• WORK TO BE COMPLETED
Each line that includes the word "finger" should be copied from the records.

• EXTRACTED MATERIAL

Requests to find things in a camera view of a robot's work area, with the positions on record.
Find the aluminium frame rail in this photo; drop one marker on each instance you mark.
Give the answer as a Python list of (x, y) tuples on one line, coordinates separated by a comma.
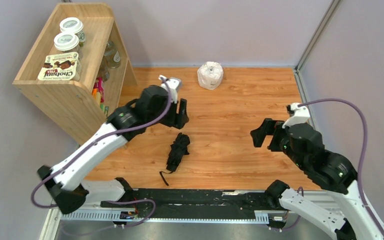
[(125, 215)]

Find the Chobani yogurt flip pack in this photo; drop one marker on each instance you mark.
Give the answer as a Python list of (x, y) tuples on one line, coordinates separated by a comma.
[(61, 67)]

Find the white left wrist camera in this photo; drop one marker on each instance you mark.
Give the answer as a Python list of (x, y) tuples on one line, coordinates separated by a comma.
[(172, 85)]

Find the wooden shelf unit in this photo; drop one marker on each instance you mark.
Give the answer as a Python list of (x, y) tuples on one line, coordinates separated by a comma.
[(70, 104)]

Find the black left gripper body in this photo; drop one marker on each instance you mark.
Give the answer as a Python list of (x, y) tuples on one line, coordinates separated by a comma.
[(174, 117)]

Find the black folding umbrella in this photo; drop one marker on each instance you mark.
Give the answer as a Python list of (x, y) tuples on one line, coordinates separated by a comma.
[(178, 149)]

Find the white lidded cup far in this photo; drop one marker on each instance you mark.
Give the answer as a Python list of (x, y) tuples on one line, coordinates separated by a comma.
[(75, 26)]

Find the white paper towel roll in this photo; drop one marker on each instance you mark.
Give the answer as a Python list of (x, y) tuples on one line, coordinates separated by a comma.
[(210, 75)]

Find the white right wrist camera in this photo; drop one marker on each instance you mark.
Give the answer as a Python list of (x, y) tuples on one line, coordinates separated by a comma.
[(297, 115)]

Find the white lidded cup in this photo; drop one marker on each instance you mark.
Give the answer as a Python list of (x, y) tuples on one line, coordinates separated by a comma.
[(68, 42), (75, 26)]

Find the white lidded cup near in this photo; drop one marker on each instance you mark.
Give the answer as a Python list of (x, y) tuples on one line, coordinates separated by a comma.
[(68, 42)]

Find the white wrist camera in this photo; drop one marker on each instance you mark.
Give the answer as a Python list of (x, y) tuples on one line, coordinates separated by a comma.
[(297, 115), (172, 85)]

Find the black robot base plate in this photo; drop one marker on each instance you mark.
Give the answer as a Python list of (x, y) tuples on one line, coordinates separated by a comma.
[(202, 204)]

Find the corner aluminium post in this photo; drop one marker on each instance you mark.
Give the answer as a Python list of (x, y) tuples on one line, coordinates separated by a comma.
[(329, 14)]

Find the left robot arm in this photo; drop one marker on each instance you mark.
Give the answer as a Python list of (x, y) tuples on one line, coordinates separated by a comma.
[(65, 181)]

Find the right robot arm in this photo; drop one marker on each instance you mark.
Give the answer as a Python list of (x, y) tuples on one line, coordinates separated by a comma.
[(331, 171)]

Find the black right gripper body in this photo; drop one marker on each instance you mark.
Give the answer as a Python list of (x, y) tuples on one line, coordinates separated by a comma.
[(274, 139)]

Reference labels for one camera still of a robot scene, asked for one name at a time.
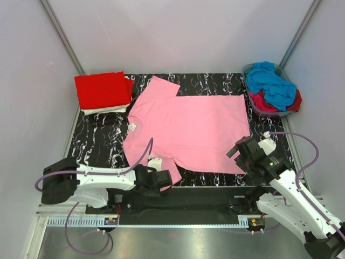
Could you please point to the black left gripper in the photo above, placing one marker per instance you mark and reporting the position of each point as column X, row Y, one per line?
column 165, row 178

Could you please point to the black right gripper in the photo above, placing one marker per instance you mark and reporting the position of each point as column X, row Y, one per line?
column 243, row 155

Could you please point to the dark red t shirt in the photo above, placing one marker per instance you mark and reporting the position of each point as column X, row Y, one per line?
column 296, row 105

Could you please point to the white slotted cable duct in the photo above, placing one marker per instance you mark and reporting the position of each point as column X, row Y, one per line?
column 130, row 222

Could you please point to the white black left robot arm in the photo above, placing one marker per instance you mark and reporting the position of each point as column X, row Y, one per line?
column 66, row 180

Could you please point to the magenta t shirt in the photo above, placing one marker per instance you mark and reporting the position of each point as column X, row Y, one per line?
column 261, row 104

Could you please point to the pink t shirt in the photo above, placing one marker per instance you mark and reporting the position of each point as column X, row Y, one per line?
column 192, row 132

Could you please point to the folded white t shirt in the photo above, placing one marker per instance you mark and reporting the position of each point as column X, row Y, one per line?
column 114, row 109

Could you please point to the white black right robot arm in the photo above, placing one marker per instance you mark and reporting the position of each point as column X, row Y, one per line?
column 321, row 233

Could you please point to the grey plastic laundry basket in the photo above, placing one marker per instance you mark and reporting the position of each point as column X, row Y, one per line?
column 280, row 72

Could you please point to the blue t shirt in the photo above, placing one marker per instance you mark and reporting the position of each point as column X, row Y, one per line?
column 277, row 91

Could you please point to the folded red t shirt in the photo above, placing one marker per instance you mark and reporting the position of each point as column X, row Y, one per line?
column 96, row 91

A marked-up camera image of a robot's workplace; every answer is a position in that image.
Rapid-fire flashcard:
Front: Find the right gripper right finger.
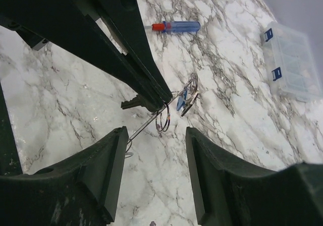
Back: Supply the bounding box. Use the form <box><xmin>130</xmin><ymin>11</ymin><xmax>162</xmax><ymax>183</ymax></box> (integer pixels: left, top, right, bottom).
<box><xmin>185</xmin><ymin>127</ymin><xmax>322</xmax><ymax>225</ymax></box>

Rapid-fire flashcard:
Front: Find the metal split ring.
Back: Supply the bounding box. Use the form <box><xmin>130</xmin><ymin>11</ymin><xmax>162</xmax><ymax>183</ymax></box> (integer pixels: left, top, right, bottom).
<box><xmin>155</xmin><ymin>102</ymin><xmax>173</xmax><ymax>133</ymax></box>

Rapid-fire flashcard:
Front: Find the blue red screwdriver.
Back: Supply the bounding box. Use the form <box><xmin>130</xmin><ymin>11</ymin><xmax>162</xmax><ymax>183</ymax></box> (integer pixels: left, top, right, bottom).
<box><xmin>144</xmin><ymin>21</ymin><xmax>201</xmax><ymax>33</ymax></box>

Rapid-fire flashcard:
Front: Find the clear plastic organizer box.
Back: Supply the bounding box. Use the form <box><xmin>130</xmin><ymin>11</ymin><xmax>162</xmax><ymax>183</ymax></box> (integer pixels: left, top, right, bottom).
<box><xmin>260</xmin><ymin>22</ymin><xmax>322</xmax><ymax>102</ymax></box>

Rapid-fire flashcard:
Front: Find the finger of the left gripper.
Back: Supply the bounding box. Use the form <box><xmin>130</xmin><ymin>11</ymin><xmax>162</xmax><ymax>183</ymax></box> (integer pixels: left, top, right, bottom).
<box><xmin>1</xmin><ymin>0</ymin><xmax>164</xmax><ymax>110</ymax></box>
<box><xmin>71</xmin><ymin>0</ymin><xmax>173</xmax><ymax>104</ymax></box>

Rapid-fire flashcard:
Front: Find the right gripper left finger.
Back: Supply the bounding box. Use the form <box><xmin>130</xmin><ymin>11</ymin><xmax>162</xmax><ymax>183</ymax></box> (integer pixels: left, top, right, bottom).
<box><xmin>1</xmin><ymin>127</ymin><xmax>128</xmax><ymax>225</ymax></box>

• SOLUTION TO THIS TASK
Front: Find the right gripper right finger.
Front: Find the finger of the left gripper.
Front: Find the right gripper left finger.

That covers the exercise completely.